→ **Required work**: Reproduce exactly, from the data that follows, the line with "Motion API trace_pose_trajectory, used", the line with "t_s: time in", and every line that lies between them.

→ **Records shown**:
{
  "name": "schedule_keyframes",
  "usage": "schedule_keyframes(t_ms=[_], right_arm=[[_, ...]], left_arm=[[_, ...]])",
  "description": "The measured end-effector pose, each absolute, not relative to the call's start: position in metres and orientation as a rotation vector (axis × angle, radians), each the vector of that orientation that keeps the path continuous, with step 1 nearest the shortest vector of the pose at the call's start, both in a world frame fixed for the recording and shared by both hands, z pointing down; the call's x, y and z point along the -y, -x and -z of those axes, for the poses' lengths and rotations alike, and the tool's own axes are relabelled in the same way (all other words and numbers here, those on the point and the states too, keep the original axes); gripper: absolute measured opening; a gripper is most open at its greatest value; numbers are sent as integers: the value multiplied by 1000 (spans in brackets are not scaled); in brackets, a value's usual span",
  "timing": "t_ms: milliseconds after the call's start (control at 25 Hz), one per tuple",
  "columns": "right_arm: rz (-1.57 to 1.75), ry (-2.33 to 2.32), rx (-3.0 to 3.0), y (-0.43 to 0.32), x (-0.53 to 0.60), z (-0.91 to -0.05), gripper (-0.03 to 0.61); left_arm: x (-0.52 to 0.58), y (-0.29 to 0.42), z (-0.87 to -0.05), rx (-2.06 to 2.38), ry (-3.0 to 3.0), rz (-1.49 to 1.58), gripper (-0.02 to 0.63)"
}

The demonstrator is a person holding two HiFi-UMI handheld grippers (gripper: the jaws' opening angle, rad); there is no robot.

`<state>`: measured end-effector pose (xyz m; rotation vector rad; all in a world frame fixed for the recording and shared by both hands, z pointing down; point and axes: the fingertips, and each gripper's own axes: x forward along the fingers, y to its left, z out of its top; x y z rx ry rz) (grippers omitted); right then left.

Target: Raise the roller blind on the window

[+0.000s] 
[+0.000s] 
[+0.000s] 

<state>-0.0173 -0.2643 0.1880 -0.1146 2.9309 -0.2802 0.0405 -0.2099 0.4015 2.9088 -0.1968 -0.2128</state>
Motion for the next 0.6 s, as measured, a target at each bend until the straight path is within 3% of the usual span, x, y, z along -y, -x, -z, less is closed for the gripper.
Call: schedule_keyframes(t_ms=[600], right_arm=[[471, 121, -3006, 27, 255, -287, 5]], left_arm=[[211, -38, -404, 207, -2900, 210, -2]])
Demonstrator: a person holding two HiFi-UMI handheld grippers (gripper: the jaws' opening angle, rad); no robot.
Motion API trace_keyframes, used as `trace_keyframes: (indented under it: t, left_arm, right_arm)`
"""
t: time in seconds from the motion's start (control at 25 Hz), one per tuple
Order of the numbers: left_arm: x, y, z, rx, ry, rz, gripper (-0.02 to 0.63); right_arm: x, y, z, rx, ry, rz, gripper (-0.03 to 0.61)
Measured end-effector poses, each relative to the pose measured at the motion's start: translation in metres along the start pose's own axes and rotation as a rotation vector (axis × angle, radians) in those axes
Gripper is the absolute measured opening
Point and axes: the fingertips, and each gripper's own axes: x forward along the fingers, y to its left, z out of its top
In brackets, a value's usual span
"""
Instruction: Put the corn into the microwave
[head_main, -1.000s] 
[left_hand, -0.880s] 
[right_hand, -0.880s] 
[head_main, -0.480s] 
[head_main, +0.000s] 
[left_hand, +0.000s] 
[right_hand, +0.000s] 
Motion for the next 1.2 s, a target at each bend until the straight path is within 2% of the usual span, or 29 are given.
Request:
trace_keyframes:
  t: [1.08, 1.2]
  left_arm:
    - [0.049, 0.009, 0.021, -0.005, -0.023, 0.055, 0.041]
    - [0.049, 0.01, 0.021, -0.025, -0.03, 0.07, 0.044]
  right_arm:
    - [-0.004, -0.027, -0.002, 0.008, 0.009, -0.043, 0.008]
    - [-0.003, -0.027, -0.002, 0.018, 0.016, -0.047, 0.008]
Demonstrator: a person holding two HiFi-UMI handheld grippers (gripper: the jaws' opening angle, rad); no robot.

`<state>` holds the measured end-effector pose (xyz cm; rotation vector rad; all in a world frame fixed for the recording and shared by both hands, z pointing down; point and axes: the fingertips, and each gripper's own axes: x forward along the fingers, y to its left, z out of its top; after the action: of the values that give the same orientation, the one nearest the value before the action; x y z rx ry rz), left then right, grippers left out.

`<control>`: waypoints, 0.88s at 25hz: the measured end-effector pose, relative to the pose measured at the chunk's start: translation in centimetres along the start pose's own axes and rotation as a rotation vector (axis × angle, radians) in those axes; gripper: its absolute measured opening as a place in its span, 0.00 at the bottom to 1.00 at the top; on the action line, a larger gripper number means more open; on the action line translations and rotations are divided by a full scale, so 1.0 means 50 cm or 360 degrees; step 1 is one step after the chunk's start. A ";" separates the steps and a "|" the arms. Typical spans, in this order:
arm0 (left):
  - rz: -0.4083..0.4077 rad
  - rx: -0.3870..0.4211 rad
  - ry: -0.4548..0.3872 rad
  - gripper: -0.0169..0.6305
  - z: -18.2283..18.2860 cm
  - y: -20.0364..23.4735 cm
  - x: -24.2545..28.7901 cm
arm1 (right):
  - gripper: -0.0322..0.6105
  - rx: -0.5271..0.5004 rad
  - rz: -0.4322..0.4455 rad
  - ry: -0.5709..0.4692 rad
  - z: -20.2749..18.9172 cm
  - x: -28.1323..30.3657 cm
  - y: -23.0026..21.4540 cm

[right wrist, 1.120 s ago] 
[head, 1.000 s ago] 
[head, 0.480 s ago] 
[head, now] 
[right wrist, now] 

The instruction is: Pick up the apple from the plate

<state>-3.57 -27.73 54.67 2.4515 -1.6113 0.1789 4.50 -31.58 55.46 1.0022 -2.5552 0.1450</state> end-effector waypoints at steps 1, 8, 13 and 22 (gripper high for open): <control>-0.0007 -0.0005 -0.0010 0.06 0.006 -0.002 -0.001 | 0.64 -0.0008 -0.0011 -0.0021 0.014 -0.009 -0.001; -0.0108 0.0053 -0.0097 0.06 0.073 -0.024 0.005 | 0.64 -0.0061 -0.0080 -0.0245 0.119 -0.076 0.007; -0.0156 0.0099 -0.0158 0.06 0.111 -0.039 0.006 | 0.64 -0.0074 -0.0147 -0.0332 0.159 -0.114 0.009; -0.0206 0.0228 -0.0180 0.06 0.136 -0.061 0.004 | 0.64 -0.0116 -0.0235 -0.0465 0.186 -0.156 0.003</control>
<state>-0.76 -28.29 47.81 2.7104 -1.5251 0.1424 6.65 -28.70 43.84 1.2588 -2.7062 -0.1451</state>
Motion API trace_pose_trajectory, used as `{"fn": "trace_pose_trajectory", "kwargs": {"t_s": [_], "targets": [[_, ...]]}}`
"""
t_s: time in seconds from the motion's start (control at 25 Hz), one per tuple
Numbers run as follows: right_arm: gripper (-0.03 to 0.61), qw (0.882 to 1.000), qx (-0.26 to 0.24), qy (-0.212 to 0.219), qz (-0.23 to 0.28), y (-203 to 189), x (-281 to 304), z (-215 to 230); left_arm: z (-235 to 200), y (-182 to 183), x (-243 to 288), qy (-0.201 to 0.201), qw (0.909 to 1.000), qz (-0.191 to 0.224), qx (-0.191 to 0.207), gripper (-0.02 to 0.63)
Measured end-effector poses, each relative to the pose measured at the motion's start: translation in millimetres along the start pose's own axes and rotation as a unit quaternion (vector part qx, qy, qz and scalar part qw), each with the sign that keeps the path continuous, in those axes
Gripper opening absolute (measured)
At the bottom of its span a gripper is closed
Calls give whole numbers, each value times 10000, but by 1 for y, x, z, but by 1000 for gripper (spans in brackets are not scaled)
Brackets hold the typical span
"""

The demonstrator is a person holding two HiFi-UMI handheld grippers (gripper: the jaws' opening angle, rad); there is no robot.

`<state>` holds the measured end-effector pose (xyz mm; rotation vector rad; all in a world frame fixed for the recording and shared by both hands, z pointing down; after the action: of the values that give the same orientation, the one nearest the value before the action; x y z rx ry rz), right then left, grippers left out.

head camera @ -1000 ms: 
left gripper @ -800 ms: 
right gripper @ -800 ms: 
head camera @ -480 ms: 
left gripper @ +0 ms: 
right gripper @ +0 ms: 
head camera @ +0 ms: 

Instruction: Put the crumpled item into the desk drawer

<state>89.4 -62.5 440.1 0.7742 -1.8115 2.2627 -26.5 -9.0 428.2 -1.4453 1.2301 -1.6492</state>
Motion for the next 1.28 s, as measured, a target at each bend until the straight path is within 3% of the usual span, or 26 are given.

→ **Answer space**:
Motion API trace_pose_trajectory, used as `{"fn": "trace_pose_trajectory", "kwargs": {"t_s": [_], "targets": [[_, ...]]}}`
"""
t_s: time in seconds from the motion's start (control at 25 Hz), one per tuple

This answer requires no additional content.